Work request >> Pull out every line below that holds the word "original".

======== Input data

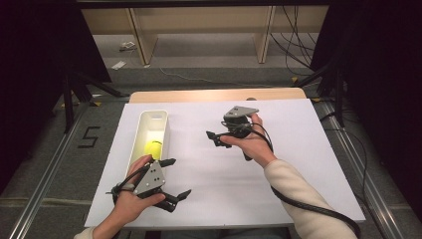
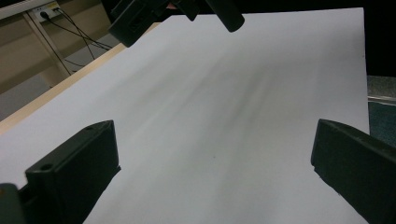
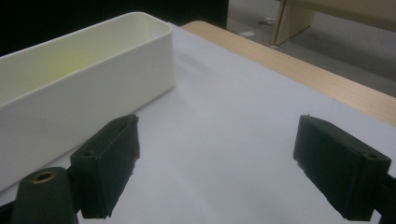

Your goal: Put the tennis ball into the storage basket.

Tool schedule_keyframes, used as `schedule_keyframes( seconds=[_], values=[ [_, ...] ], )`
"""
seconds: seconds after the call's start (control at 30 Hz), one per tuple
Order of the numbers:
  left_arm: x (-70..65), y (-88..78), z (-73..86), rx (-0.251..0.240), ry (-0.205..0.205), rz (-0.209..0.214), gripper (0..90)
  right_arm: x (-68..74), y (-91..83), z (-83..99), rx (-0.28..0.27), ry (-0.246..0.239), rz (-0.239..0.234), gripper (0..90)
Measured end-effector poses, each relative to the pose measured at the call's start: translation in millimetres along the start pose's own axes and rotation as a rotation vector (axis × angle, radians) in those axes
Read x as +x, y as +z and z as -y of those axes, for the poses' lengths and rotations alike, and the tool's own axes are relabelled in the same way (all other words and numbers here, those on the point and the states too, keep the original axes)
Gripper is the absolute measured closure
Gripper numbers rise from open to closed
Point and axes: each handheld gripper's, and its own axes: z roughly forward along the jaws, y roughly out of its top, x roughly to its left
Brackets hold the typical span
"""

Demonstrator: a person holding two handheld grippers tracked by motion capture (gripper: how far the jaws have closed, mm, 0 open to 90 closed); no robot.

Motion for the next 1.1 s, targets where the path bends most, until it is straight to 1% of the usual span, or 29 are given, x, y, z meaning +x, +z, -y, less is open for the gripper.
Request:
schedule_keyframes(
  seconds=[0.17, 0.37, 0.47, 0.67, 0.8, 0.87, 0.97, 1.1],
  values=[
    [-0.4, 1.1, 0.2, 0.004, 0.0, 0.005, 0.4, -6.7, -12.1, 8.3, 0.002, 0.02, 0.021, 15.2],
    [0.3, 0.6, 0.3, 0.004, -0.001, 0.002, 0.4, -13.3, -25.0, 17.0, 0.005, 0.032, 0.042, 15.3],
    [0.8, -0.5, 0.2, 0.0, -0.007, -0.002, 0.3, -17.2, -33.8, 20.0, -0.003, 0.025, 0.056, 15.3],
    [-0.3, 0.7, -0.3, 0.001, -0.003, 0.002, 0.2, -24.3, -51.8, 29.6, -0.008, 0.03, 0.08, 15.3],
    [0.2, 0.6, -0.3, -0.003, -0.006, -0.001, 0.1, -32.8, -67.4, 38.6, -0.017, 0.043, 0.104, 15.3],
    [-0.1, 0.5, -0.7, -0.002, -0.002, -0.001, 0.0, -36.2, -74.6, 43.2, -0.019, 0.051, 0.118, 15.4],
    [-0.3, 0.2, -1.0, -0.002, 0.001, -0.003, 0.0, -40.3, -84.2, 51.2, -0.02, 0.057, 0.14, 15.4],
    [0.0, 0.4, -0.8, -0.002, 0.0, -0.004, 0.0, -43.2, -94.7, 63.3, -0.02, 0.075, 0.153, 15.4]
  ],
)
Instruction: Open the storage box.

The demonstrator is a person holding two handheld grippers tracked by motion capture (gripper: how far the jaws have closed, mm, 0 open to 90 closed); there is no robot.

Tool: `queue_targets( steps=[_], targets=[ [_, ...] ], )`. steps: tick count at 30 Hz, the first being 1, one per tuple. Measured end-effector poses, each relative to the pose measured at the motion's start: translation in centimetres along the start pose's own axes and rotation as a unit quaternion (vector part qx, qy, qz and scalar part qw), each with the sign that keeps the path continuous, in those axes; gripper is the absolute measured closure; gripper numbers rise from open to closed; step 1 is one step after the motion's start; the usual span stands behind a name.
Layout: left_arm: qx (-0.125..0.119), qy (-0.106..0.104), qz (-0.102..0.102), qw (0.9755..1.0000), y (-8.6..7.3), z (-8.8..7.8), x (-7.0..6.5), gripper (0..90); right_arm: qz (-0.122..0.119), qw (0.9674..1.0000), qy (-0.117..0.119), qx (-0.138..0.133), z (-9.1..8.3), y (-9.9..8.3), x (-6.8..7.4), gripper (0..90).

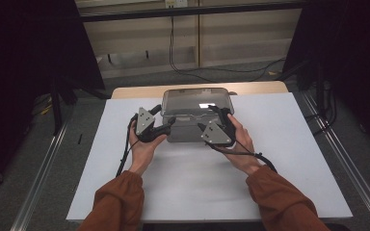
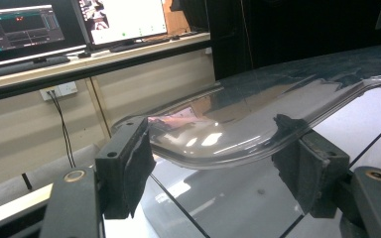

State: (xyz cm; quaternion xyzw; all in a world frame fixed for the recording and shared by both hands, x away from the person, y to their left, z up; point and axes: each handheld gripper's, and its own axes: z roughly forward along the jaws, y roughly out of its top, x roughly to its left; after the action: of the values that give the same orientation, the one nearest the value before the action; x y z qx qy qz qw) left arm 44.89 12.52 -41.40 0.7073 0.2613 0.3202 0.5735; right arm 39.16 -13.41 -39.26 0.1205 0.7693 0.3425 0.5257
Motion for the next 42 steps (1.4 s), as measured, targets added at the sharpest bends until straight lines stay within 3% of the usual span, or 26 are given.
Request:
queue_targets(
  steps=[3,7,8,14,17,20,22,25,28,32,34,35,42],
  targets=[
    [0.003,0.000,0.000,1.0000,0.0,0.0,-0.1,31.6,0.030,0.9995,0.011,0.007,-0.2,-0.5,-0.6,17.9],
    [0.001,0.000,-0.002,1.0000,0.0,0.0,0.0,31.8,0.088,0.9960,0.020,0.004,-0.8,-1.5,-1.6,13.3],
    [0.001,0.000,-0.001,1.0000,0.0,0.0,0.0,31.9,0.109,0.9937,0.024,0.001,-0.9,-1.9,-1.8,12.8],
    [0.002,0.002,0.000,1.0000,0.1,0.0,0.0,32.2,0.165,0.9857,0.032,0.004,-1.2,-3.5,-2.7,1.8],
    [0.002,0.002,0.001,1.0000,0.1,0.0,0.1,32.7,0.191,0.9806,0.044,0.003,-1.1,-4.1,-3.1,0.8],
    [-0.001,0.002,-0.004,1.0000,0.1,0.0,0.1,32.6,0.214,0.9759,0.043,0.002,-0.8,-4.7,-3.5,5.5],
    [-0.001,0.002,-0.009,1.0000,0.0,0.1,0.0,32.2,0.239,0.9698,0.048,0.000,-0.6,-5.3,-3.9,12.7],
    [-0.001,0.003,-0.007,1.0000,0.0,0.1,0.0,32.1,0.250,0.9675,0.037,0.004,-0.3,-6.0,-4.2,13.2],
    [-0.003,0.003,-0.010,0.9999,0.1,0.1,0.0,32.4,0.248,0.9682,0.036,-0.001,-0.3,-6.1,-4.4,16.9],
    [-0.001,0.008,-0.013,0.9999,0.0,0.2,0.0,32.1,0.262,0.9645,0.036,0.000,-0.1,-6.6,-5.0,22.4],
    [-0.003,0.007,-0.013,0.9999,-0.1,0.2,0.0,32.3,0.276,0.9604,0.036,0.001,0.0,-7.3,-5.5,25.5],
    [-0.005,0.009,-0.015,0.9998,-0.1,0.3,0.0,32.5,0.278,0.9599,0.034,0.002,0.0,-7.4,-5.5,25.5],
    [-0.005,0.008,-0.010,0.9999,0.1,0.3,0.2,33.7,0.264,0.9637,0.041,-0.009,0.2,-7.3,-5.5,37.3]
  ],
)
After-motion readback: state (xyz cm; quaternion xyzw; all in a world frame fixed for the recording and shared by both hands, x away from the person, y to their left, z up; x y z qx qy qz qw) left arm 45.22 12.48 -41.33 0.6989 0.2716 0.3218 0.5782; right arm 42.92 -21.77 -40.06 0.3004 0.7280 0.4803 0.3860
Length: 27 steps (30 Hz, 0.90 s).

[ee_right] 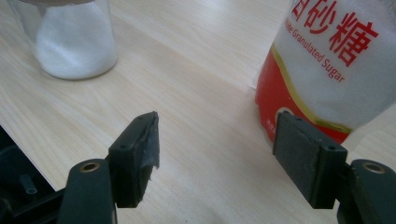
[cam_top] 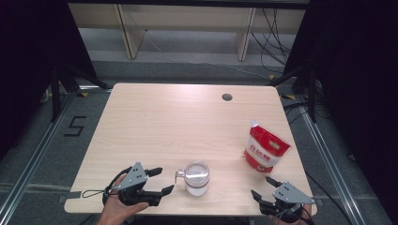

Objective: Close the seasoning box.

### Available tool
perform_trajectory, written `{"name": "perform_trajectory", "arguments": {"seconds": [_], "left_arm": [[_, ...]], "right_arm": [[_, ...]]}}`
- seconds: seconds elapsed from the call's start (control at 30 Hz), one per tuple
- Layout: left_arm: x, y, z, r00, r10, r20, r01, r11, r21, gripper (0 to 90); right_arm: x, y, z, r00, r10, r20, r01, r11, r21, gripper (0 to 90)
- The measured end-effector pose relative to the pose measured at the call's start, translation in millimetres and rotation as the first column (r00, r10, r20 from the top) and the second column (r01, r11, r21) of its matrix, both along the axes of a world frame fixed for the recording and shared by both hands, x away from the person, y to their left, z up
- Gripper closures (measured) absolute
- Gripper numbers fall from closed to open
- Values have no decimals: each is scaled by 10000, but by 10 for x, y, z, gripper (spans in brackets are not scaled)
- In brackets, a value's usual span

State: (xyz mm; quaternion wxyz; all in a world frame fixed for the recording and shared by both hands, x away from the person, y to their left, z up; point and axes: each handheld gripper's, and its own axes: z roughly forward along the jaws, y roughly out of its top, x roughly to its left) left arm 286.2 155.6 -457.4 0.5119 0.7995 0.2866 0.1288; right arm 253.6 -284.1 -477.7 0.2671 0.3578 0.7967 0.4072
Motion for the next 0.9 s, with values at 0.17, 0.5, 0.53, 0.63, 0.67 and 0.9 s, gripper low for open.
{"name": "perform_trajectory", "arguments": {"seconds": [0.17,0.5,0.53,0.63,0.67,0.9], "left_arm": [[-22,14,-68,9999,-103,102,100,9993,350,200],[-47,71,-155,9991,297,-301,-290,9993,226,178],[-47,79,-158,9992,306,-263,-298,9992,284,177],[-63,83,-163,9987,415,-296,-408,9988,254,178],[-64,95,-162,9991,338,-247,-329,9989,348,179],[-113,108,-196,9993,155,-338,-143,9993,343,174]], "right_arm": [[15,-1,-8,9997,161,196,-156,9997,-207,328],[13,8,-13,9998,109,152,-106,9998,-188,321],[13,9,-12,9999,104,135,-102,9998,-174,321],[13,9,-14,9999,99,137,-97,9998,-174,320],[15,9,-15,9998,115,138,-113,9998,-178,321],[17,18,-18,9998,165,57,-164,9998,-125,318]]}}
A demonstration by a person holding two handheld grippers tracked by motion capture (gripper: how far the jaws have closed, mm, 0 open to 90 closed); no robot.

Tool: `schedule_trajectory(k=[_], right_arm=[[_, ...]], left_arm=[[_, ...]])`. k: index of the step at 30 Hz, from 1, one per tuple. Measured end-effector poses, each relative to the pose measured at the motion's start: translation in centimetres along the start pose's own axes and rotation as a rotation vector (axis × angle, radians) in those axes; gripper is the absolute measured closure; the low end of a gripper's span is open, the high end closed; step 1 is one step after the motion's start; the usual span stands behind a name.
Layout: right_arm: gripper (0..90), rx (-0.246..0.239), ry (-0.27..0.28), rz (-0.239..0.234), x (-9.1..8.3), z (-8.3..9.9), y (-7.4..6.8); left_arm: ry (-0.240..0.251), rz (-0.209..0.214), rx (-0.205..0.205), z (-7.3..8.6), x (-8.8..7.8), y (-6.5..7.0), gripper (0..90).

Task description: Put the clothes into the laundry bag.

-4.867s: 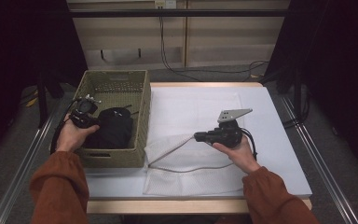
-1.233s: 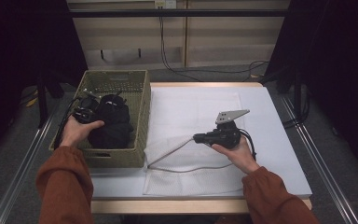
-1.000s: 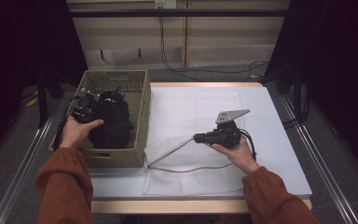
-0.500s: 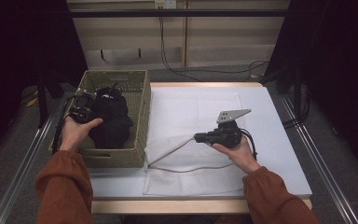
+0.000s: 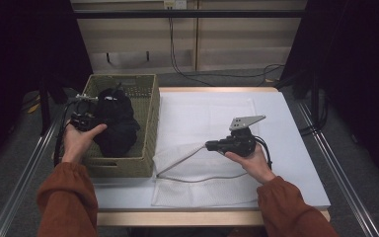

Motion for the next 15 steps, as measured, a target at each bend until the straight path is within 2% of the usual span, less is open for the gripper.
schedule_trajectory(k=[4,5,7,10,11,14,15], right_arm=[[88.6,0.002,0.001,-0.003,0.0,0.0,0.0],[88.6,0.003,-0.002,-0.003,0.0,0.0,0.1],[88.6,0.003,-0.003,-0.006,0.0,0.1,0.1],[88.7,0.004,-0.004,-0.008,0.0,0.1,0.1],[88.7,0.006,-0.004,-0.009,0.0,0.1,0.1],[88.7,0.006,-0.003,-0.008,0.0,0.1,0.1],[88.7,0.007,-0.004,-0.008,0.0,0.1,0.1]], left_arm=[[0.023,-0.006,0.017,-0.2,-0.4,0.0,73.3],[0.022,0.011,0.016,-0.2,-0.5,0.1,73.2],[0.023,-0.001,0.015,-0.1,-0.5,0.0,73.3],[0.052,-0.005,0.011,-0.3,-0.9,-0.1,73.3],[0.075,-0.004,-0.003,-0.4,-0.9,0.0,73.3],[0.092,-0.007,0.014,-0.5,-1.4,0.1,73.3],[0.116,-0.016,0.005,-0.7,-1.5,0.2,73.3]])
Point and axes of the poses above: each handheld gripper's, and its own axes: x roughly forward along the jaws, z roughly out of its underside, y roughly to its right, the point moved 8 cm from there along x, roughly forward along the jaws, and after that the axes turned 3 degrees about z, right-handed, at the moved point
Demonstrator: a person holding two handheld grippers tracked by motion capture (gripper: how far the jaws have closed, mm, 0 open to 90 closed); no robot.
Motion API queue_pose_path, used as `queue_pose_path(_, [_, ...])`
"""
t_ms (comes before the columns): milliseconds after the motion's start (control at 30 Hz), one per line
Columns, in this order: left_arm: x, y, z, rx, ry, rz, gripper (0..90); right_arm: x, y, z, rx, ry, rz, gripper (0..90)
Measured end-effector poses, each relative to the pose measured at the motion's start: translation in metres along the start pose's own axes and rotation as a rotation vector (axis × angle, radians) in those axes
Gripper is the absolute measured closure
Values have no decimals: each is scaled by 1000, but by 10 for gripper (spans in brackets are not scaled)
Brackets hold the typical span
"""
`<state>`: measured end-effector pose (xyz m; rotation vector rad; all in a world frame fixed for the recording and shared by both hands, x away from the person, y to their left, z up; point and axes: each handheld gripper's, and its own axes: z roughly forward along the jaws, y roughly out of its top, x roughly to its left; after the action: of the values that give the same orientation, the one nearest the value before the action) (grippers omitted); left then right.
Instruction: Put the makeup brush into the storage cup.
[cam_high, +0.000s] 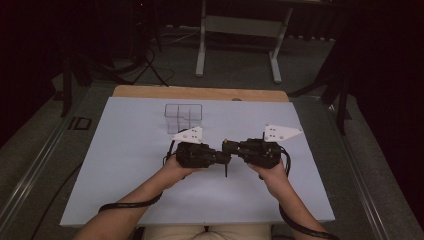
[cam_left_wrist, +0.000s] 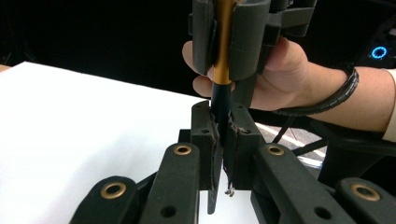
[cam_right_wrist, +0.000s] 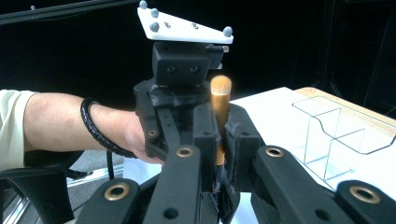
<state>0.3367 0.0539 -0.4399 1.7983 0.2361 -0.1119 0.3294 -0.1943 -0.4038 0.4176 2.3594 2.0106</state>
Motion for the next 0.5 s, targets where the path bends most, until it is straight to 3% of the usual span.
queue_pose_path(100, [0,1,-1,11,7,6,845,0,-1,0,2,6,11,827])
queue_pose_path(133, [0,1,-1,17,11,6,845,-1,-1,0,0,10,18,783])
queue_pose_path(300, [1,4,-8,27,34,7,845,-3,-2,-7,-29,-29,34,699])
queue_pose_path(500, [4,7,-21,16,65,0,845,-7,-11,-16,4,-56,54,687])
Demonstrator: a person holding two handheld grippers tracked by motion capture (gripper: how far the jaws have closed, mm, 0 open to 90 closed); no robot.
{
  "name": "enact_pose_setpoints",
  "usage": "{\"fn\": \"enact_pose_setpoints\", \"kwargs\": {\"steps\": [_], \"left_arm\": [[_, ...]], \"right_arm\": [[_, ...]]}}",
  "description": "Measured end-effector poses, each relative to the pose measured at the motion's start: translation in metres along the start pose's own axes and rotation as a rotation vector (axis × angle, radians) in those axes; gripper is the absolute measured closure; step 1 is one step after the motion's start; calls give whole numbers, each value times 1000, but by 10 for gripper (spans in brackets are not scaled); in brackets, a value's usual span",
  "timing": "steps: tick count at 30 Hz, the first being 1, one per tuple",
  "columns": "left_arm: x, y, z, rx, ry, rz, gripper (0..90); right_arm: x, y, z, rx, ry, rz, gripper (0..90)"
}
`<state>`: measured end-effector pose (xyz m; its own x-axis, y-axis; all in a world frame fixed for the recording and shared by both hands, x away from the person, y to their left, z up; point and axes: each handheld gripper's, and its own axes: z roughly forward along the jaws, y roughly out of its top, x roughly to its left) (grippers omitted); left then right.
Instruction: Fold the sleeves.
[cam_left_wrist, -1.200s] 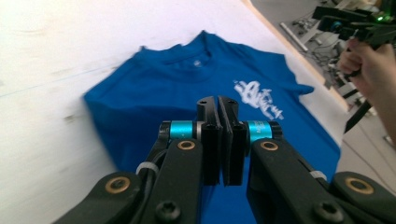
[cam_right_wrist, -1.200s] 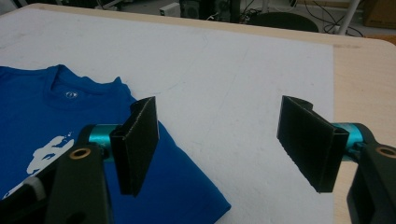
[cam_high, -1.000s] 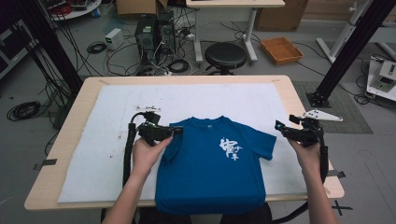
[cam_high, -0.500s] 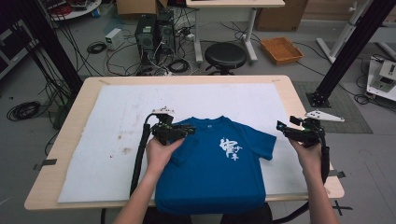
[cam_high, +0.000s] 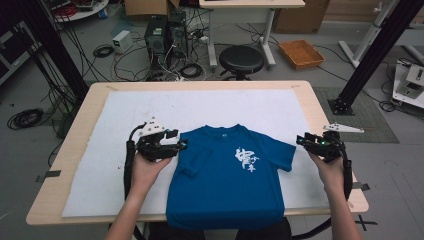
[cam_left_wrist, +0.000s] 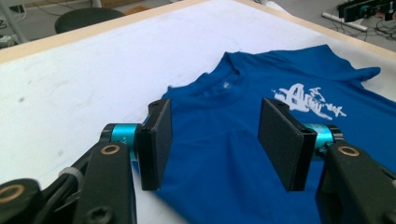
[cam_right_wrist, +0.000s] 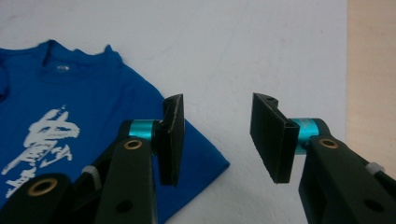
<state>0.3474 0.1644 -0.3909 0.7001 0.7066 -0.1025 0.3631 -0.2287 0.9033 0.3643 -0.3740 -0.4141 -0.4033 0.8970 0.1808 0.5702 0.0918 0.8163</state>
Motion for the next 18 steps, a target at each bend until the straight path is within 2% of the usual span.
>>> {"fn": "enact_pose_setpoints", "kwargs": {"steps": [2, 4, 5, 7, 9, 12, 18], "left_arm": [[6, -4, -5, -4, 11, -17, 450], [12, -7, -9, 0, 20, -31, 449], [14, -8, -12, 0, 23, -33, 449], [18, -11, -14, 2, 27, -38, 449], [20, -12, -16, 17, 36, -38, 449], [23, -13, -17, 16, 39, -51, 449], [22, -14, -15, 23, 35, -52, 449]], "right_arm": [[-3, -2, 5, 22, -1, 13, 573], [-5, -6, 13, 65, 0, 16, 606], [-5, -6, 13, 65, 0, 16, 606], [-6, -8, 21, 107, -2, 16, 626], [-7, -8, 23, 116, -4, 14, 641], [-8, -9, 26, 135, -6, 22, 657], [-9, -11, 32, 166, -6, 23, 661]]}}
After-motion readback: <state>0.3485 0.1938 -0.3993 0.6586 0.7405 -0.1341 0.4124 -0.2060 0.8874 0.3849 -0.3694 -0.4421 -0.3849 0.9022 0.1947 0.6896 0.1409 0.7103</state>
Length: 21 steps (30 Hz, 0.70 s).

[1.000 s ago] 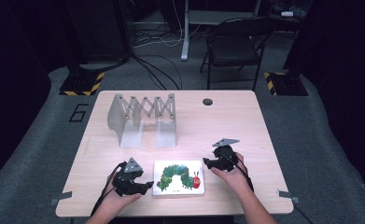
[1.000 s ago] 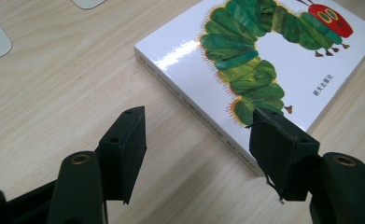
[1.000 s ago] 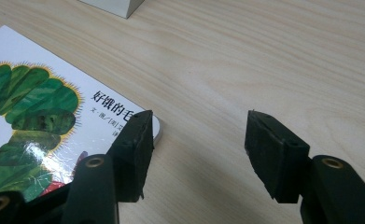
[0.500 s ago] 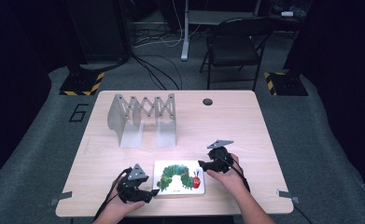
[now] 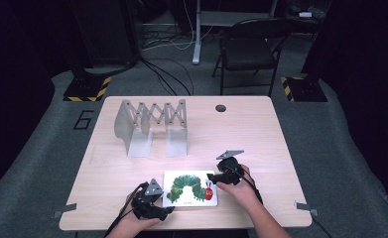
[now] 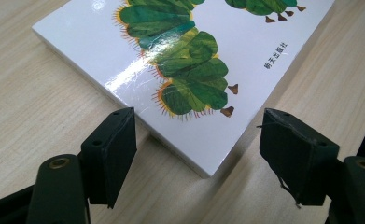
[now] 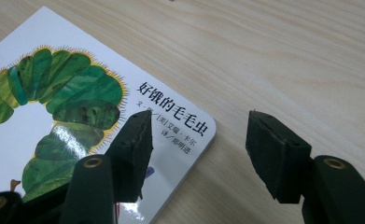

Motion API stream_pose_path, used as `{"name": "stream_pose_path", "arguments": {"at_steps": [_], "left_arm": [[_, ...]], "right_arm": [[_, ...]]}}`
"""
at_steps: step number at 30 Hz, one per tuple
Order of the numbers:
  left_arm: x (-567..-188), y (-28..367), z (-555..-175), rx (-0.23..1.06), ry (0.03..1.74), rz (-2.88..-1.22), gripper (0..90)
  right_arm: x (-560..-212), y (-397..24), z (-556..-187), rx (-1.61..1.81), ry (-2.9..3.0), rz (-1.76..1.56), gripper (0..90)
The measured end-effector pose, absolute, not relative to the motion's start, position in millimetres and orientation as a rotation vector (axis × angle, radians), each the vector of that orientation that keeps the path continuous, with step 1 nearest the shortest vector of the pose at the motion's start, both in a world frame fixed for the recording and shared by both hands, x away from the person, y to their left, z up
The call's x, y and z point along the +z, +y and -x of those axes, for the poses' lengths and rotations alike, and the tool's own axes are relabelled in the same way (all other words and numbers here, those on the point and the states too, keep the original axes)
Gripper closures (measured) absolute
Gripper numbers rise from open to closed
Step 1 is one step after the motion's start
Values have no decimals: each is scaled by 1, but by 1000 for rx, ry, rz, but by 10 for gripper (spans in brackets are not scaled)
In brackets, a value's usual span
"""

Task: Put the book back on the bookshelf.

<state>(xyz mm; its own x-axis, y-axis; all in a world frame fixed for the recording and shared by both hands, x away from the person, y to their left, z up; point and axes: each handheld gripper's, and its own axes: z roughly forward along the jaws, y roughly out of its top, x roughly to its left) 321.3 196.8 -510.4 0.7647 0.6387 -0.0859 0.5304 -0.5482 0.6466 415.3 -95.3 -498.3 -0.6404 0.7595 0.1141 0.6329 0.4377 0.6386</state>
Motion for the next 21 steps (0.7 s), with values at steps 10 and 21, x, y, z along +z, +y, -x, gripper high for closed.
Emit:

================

Result below >>
Read x as +x, y as +z and z as -y of those axes, for the poses' lengths and rotations alike, and the tool's own axes are relabelled in the same way (all other words and numbers here, those on the point and the states too, keep the original axes)
The call's x, y and z point along the +z, +y and -x of those axes, for the poses' lengths and rotations alike, and the tool's own axes are relabelled in the same way (all other words and numbers here, those on the point and the states too, keep the original axes)

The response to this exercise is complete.